До того времени нам было не до разговора, мы боялись, что нас будут преследовать.
— Хотел сказать, что мы с тобой удим человеческие души. Видно, что он не умнее той старухи, которая говорила о заколдованных книгах и зеркалах.
— Значит, это тоже отголосок нашей пропаганды в Потапове! А зачем же он так смотрел на нас, как будто хотел узнать?
— Может, видал кого-нибудь из вас?
— Скорее всего он мог видеть Писарева, который там вырос. Может быть, он думал, что один из нас — это и есть Писарев.
— Наверно, так, — прибавил Союзов. — Хорошо, что мы отделались так дешево. Пожалуй, потащили бы в полицию, да избили бы еще. Видно, что дураки!
На постоялом дворе, подкрепив свои силы щами с черным хлебом, мы с Союзовым сейчас же залезли на полати, т. е. на досчатый помост под самым потолком, на который посетители влезают с вершины печки и спят вповалку в теплоте, всегда скопляющейся вверху комнаты вместе с всевозможными летучими пищевыми и другими человеческими испарениями.
Но русский крестьянский нос мало чувствителен к таким испарениям, а тело любит прежде всего тепло.
Мы влезли на полати только под предлогом отдыха, а в действительности из конспиративных целей. Там нас не было хорошо видно снизу, когда мы, лежа, по крестьянскому обыкновению, на животах и подперев голову руками, смотрели вниз. Да и совсем спрятаться мы могли в любое мгновение, отодвинувшись назад, как бы для сна.

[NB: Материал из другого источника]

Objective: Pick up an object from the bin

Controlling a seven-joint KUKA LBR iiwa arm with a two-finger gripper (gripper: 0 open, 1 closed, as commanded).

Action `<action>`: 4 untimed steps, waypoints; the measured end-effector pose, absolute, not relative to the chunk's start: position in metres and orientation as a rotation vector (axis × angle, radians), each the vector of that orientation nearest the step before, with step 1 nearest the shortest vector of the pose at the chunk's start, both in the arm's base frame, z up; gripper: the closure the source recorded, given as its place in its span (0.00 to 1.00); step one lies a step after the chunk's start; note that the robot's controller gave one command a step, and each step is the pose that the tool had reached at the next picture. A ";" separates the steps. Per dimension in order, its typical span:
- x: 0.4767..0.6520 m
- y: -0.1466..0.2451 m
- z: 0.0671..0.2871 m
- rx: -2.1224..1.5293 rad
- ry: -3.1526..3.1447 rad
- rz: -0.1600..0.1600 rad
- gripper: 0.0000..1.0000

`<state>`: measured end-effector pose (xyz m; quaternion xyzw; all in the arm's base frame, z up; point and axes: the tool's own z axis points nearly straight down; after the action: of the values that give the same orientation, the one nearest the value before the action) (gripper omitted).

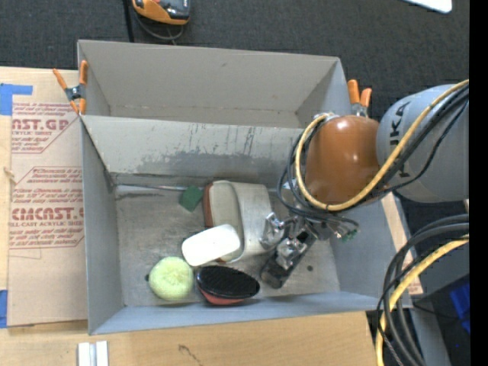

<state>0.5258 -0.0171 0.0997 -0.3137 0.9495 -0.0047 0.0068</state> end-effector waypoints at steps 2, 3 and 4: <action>0.524 -0.019 0.099 -0.985 2.978 -0.013 1.00; 0.524 -0.019 0.099 -0.985 2.978 -0.013 1.00; 0.524 -0.019 0.099 -0.985 2.978 -0.013 1.00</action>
Offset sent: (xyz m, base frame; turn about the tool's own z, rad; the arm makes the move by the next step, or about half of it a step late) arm -0.0051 0.0174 0.1220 -0.0032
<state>0.5236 -0.0187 0.0994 -0.3140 0.9494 -0.0041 0.0024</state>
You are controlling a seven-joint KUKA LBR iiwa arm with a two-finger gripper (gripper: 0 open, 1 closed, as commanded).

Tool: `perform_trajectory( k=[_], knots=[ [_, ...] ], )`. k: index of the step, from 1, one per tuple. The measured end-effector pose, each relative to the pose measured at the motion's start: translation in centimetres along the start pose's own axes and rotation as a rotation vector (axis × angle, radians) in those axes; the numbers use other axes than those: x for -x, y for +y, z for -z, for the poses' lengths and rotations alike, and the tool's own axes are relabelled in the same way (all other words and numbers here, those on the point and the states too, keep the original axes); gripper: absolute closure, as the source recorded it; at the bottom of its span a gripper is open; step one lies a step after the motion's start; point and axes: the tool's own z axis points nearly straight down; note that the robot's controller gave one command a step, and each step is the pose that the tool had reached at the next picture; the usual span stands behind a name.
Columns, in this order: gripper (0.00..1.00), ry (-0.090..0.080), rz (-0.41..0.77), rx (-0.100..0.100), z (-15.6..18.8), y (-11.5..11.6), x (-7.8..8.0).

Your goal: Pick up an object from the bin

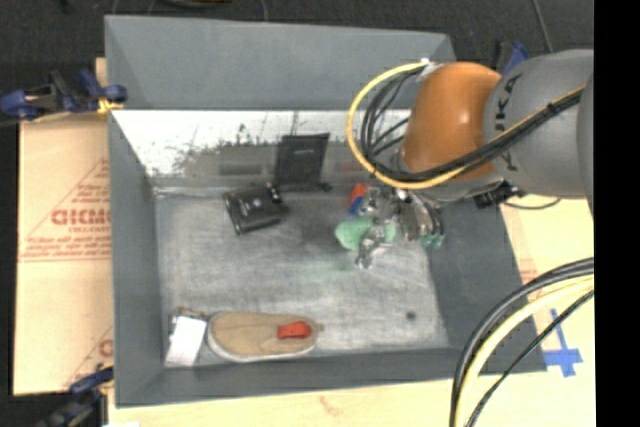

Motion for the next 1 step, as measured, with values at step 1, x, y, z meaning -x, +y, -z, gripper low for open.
perform_trajectory(
  k=[1],
  knots=[
    [1.0,0.005,0.001,0.0,1.48,0.01,-0.14]
  ],
)
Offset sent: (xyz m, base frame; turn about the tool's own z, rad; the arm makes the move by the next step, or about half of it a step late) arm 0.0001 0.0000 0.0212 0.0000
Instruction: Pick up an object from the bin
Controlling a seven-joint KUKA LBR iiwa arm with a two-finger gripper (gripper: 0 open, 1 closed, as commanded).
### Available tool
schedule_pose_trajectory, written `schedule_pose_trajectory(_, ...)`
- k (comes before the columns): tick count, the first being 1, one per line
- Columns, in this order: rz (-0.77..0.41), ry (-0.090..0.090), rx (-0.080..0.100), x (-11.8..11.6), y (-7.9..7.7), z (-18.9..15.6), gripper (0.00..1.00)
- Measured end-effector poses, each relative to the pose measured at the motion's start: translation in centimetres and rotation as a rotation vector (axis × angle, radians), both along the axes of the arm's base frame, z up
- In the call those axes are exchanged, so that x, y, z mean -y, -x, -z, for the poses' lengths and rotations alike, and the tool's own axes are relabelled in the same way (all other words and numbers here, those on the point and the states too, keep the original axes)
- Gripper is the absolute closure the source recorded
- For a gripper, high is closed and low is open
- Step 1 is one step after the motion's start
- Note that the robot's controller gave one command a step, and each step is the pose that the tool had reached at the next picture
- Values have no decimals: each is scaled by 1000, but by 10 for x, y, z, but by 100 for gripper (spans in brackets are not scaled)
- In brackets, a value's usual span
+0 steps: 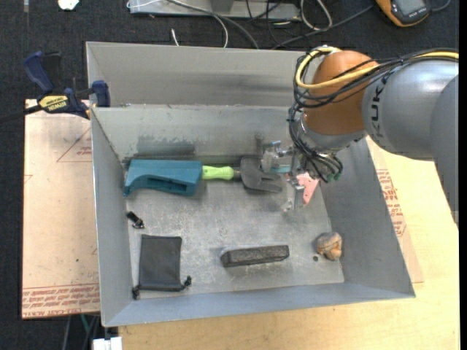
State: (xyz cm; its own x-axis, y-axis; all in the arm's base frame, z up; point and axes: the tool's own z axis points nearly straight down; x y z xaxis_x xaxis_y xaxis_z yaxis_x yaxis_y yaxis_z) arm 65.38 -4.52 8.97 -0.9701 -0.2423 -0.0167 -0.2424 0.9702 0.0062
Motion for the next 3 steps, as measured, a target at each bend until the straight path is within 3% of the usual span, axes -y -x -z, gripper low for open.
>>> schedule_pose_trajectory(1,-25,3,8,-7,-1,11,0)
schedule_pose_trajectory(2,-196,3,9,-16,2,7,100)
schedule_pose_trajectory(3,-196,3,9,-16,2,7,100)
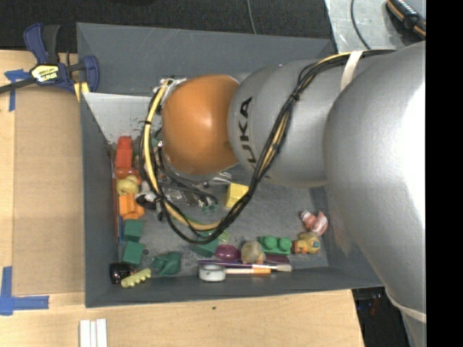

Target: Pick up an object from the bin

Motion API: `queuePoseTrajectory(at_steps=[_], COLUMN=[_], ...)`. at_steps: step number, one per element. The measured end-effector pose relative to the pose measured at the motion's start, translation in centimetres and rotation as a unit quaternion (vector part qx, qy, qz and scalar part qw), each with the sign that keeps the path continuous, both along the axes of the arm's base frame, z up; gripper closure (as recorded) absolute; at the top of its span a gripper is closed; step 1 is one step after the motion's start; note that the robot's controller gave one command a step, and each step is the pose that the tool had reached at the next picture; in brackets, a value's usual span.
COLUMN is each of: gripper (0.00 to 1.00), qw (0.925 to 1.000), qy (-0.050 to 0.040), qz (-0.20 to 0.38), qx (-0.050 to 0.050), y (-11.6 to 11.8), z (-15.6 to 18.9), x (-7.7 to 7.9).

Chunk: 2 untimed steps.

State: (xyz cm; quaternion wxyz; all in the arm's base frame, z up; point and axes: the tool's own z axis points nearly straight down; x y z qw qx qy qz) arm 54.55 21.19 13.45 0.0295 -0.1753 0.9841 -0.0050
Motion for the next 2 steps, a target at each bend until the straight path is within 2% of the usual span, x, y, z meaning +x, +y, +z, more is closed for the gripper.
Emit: queuePoseTrajectory(at_steps=[1, 2], gripper=[1.0, 1.0], qw=[1.0, 0.9997], qy=[-0.0043, -0.0188], qz=[0.007, 0.016], qx=[0.001, 0.004], y=[1.6, 0.9], z=[-1.4, -5.4], x=[0.3, -0.1])
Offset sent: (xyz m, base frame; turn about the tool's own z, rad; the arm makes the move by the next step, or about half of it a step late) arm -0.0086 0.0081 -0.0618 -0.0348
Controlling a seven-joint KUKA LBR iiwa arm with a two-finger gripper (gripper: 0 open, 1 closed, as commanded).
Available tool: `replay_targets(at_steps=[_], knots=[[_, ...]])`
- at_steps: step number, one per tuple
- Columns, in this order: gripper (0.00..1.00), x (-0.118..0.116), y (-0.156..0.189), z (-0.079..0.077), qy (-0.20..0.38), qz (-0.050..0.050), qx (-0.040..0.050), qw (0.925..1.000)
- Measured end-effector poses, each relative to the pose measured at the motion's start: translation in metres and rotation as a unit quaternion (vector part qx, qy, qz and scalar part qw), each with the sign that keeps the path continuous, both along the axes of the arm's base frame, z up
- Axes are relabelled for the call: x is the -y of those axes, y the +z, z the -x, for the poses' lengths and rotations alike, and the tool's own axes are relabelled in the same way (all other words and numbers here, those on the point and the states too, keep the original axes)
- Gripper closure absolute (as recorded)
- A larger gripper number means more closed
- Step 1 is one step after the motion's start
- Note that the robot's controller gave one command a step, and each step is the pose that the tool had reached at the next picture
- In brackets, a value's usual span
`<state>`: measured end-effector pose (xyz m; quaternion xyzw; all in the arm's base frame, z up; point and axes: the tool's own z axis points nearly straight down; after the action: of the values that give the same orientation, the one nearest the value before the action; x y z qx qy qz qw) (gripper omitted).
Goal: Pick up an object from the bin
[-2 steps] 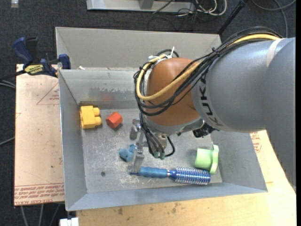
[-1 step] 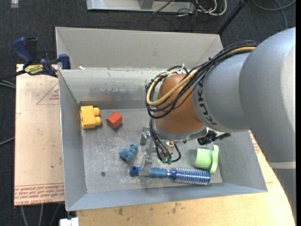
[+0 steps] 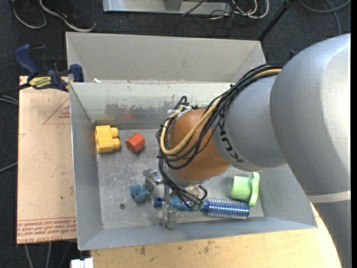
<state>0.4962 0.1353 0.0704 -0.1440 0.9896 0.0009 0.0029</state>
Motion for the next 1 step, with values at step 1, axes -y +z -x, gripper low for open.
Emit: replay_targets(at_steps=[1], knots=[[0.00,0.0140,0.0011,-0.0028,-0.083,0.000,-0.0021,0.9965]])
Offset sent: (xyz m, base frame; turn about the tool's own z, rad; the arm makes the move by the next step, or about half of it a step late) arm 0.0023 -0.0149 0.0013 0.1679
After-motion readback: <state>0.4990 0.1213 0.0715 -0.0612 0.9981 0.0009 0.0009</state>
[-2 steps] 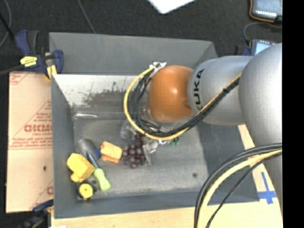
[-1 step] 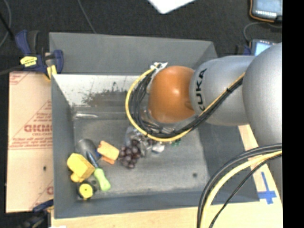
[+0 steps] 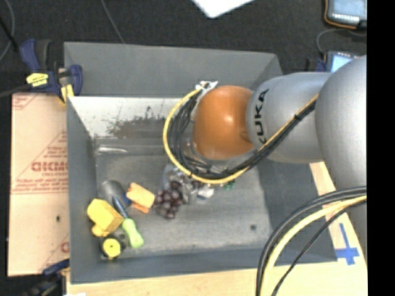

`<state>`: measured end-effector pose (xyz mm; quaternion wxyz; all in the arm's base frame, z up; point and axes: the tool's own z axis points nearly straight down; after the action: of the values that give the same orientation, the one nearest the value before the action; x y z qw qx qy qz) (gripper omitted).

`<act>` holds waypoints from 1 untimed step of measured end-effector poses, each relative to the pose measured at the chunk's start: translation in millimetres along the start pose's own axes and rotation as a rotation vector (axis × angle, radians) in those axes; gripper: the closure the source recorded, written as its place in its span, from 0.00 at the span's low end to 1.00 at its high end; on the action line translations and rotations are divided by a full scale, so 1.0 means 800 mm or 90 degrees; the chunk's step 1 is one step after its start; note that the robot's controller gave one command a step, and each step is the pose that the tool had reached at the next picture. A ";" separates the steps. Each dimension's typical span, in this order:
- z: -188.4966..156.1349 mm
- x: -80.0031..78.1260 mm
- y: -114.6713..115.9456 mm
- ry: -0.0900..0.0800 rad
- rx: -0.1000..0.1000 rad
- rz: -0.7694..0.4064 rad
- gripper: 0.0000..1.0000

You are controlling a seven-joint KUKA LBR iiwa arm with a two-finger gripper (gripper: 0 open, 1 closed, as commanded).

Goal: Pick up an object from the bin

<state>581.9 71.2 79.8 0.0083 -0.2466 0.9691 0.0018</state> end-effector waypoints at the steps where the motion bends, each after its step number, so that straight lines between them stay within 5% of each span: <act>1: -0.001 0.000 0.000 -0.001 0.000 0.000 1.00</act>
Offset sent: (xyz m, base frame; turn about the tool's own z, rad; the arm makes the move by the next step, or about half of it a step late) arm 0.0001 0.0001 0.0774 0.0000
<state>581.9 71.2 80.5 0.0087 -0.2468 0.9690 0.0020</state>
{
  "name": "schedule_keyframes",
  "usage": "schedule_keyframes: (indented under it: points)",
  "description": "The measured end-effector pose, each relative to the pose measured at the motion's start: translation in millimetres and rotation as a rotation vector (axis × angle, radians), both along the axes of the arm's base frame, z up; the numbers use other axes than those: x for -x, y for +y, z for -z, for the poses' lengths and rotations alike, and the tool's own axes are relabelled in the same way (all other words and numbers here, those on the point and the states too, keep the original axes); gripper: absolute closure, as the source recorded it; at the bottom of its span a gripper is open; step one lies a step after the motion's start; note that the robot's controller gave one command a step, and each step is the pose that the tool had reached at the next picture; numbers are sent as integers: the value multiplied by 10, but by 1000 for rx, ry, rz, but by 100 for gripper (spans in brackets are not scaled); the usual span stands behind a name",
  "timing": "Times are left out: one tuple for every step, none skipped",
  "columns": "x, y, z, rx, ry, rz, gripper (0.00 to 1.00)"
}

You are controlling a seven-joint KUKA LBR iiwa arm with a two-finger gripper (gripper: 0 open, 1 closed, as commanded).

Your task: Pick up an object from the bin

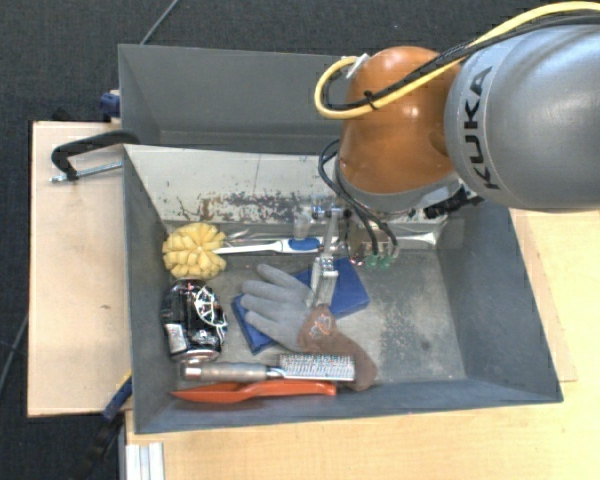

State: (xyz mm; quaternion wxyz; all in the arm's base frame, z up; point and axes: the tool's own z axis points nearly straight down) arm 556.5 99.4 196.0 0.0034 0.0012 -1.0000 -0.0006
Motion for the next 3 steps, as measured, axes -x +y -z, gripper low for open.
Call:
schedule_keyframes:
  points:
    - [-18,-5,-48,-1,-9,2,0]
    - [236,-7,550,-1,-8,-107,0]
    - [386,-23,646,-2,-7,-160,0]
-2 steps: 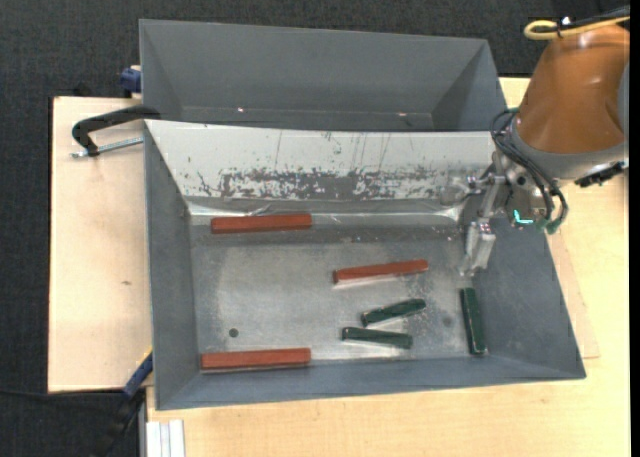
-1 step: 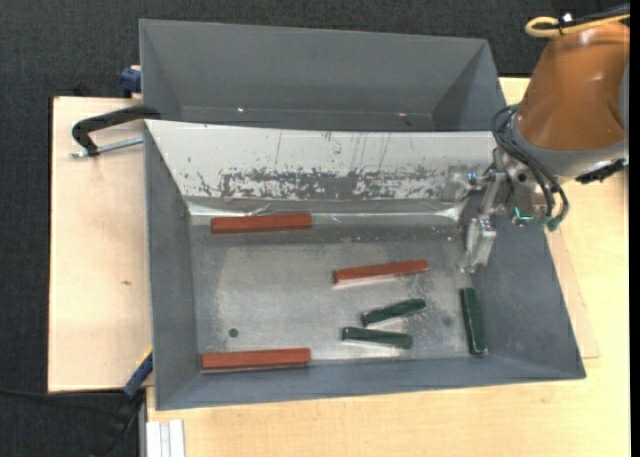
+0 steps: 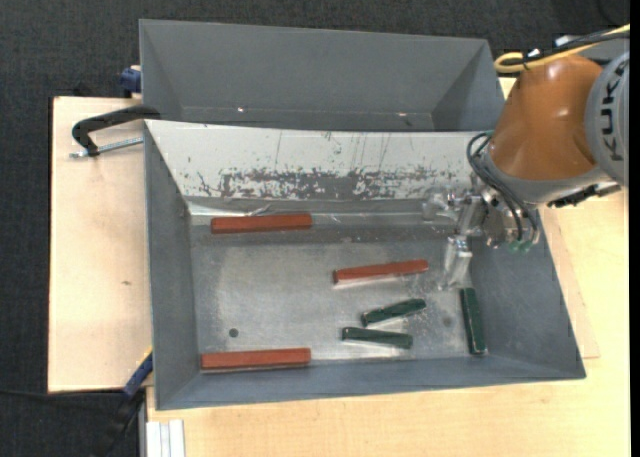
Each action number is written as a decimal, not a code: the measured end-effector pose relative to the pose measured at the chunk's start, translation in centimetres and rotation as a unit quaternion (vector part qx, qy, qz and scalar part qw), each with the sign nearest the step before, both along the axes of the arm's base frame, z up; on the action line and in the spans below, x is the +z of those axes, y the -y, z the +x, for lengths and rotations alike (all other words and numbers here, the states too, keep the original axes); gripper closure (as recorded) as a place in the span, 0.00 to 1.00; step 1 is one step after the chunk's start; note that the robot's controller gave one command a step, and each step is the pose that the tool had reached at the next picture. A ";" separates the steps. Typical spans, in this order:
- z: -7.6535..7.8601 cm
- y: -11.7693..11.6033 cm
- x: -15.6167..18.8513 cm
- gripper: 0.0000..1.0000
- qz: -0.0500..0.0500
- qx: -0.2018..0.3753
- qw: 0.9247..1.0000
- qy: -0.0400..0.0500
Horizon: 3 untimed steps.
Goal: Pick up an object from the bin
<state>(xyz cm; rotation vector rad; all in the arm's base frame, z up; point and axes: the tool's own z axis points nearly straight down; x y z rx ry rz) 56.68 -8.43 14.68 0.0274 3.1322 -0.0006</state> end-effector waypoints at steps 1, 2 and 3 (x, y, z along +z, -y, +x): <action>-0.3 -3.1 -7.0 1.00 0.000 0.188 0.982 -0.003; -0.2 -3.0 -7.0 1.00 0.000 0.188 0.982 -0.003; 0.4 -3.6 -2.0 1.00 0.000 0.205 0.979 -0.004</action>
Offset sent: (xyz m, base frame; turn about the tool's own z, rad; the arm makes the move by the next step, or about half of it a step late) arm 0.0000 0.0000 0.0000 0.0000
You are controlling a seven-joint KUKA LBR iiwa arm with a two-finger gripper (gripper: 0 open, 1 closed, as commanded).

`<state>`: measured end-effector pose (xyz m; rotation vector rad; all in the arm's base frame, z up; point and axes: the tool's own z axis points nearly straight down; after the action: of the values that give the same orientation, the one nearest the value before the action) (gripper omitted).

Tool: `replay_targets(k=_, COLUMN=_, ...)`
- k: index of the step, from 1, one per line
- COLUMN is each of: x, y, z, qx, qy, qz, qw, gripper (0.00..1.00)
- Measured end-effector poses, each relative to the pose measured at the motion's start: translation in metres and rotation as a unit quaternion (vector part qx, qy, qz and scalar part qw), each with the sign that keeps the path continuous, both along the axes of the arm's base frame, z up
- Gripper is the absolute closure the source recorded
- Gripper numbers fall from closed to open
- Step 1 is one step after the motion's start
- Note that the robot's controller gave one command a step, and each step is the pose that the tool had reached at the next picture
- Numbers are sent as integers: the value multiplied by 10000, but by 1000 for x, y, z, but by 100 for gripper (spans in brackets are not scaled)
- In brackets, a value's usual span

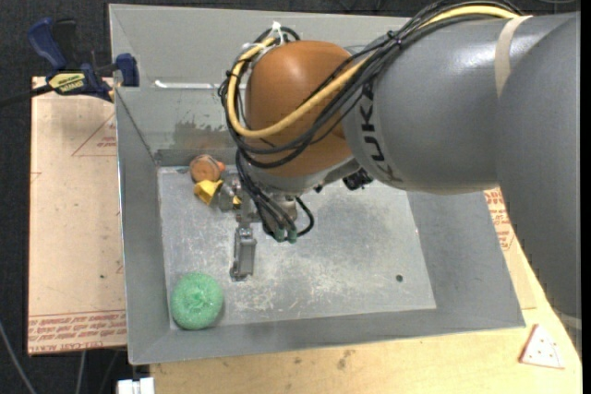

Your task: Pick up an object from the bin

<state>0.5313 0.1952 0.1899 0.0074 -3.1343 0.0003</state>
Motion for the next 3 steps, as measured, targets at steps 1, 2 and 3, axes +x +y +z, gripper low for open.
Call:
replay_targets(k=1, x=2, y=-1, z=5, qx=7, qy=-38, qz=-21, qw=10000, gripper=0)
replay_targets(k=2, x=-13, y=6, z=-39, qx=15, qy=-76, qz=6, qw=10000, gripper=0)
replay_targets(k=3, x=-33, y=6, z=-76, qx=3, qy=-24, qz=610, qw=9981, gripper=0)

Но нам не хотелось этого. Внизу происходила любопытная сцена. Какой-то начитанный мужичок, вроде деревенского ходока, ругал царя непечатными словами и доказывал необходимость водворения народного правительства, которое он называл «земским».
Остальные несколько крестьян слушали его молча или вставляли время от времени и свое сочувственное слово.
За поносимого царя никто не заступался, пока в заведение не вошел наконец толстый детина в синей поддевке с цветным кушаком и меховой шапке.
Прислушавшись, после некоторого времени молчания, к возобновившемуся разговору на ту же тему, он весь вдруг покраснел от негодования и зычным голосом крикнул разговорчивому старику:
— Ах ты, каторжник проклятый! Да ты откуда явился? Да как ты смеешь такие слова говорить? Да знаешь ли ты, что я сейчас вот полицию позову да в тюрьму тебя сразу ухлопаю?
— Полно, полно! — попытался успокоить его один из окружающих. — Ведь человек только свое говорит! Ты поспорь с ним, если что нехорошо, а то зачем же сейчас и полицию тащить!
Остальные тоже повторили хором:
— Зачем полицию?
— Ты толком поговори с ним, а мы послушаем!
— А вот как я кулаком-то по зубам поговорю со всеми вами, — ответил вновь явившийся, — так и прикусите свои языки, и не будете вмешиваться не в свое дело!
— А кто же ты будешь, что так по-начальнически разговаривать с нами хочешь?